EXERCISE REQUIREMENTS - Which lines of the data include the string "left"? List them all.

SUPPLIED INFORMATION -
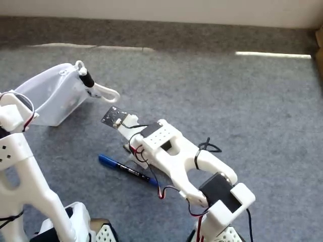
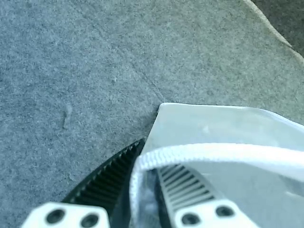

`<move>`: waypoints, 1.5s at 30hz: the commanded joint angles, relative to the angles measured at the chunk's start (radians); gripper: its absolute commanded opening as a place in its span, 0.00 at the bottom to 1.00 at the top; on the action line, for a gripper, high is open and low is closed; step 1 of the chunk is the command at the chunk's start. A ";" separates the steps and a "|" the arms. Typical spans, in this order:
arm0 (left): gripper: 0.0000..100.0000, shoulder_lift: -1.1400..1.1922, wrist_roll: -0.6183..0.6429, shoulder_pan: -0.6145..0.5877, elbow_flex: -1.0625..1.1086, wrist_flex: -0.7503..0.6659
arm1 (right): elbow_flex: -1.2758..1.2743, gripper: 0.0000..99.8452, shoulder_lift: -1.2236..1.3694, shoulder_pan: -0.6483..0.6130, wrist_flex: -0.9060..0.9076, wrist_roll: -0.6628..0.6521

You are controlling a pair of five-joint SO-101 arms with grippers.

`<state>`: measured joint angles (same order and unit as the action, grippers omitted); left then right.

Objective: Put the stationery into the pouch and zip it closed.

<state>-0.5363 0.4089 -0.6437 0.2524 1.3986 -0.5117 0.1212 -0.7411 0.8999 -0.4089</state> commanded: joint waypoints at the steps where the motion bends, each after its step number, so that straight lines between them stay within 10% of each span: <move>1: 0.01 0.002 0.002 -0.021 0.012 -0.017 | 0.067 0.02 0.002 0.042 0.122 0.002; 11: 0.01 0.002 0.002 -0.021 0.012 -0.017 | 0.108 0.13 0.002 0.039 0.200 0.003; 45: 0.01 0.002 0.002 -0.015 0.013 -0.011 | 0.021 0.07 0.010 -0.025 -0.045 0.002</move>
<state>-0.5363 0.4089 -0.6437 0.2524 1.3986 -0.4887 0.1335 -0.7564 0.8784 -0.4104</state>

EXPECTED ANSWER -
arm0 (left): gripper: 0.0000..100.0000, shoulder_lift: -1.1400..1.1922, wrist_roll: -0.6183..0.6429, shoulder_pan: -0.6145..0.5877, elbow_flex: -1.0625..1.1086, wrist_flex: -0.7503..0.6659
`<state>`: measured joint angles (same order and unit as the action, grippers omitted); left then right.

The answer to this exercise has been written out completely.